Ureterocolic Fistula

Jed F Calata, MD, Gopi Tripuraneni, MD, Jasna Coralic, MD, Kunal Kochar, MD, John J Park, MD, Slawomir Marecik, MD, Leela M Prasad, MD

Advocate Lutheran General Hospital, Division of Colon and Rectal Surgery

Introduction
Ureterocolic fistulas secondary to diverticular disease are rare, and usually occur in patients following a long protracted history. We describe a case in a patient who had experienced sporadic symptoms over six months. To our knowledge, there are only seven other published cases of ureterocolic fistulae secondary to diverticular disease.

Case Description
An 80 year old woman presented with a four day history of left iliac fossa (LIF) and left flank pain associated with nausea and vomiting. The patient also complained of urinary frequency without dysuria, and a rusty discoloration of her urine. Significant past medical history included an episode of diverticulitis six months prior. On physical examination the patient was febrile with a temperature of 380C, tachycardic with a pulse rate of 120 bpm, and blood pressure of 120/70 mm Hg. There was no abdominal tenderness, and PV and PR examinations were unremarkable.
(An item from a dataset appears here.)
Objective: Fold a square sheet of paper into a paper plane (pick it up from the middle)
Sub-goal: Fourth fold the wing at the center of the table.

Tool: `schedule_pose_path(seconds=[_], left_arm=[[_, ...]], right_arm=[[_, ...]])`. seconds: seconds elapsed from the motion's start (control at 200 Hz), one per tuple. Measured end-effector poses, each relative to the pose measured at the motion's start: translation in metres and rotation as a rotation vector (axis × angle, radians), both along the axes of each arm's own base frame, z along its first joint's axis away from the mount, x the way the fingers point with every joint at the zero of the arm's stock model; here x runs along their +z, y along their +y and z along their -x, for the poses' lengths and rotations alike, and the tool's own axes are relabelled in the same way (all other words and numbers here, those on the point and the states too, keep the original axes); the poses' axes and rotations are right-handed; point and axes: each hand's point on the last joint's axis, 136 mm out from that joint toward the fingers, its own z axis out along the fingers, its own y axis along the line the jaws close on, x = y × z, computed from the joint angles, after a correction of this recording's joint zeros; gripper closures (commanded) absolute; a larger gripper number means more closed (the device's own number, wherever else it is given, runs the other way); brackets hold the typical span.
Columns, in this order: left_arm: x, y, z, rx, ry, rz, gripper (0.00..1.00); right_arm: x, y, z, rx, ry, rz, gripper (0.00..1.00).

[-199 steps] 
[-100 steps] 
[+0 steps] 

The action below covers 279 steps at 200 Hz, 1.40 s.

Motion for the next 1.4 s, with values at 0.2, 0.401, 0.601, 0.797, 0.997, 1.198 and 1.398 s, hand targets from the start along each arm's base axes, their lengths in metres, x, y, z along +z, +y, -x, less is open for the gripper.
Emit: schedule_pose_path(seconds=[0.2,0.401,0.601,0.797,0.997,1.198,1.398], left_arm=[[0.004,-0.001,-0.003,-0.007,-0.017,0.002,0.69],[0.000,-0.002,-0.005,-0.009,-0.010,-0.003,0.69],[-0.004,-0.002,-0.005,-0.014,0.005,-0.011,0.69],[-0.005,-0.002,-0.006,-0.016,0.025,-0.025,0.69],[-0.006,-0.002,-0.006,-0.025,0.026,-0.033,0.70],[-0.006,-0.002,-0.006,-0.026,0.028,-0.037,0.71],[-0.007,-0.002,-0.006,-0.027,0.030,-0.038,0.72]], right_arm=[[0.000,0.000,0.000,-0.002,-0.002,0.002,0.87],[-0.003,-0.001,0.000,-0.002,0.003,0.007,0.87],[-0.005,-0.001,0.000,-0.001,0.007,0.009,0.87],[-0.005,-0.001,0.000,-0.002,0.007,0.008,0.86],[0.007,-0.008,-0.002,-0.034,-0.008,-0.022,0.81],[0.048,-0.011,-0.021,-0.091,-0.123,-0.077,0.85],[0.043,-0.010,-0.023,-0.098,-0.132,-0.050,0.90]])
An abdomino-pelvic computer tomography scan with intravenous contrast revealed a sigmoid mass with evidence of intramural gas consistent with a pelvic abscess extending to the left pelvic side wall, with partial left ureteric obstruction and moderate hydronephrosis (Figure1).

Cystoscopy, Ureteroscopy and retrograde Pyelography revealed a fistula communicating with the sigmoid colon (Figure 2). A double J ureteric stent was inserted to cover the fistula and relieve the ureteric obstruction. On flexible sigmoidoscopy, there was only evidence of diverticulosis, and the fistula was not visualized.

She underwent a hand assisted laparoscopy which confirmed a large abscess at the pelvic brim involving the left lateral pelvic wall. The left ureter was encased in the abscess cavity which upon drainage, revealed the ureterocolic fistula. The diseased segment of the sigmoid colon was excised, and a colostomy fashioned in the left lower quadrant.

Discussion
The incidence of diverticulosis is 33-66%. Fistulae secondary to diverticulitis occur in approximately 1%. Ureterocolic fistulae are uncommon. Ureterocolic fistulae usually occur secondary to tuberculosis, Crohn’s disease, and pelvic malignancies. Fistulae secondary to diverticulitis in contrast are rare.

Of the seven previously reported cases of ureterocolic fistula secondary to diverticular disease, the age of incidence (range 45-88) coincides with the overall peak incidence of diverticular disease in population. All of the patients, except one, had a history of urological symptoms and left iliac fossa pain. All of the patients had a protracted illness, ranging from four weeks to ten years.

Barium enemas were the most useful diagnostic investigation in these patients, and were positive for ureterocolic fistula in four of five patients. In our case, cystoscopy, ureteroscopy and retrograde pyelogram, thought to be of little diagnostic value, helped define and confirm the fistula preoperatively.

Spontaneous closure of fistulae is rare, and requires resection of the diseased colonic segment. Also, if the function of the underlying involved kidney is poor, a nephroureterectomy may be performed.

Conclusion
Ureterocolic fistulae secondary to diverticular disease are rare.
However, it is important to be aware of the diagnoses due increasing incidence of diverticular disease in an aging population.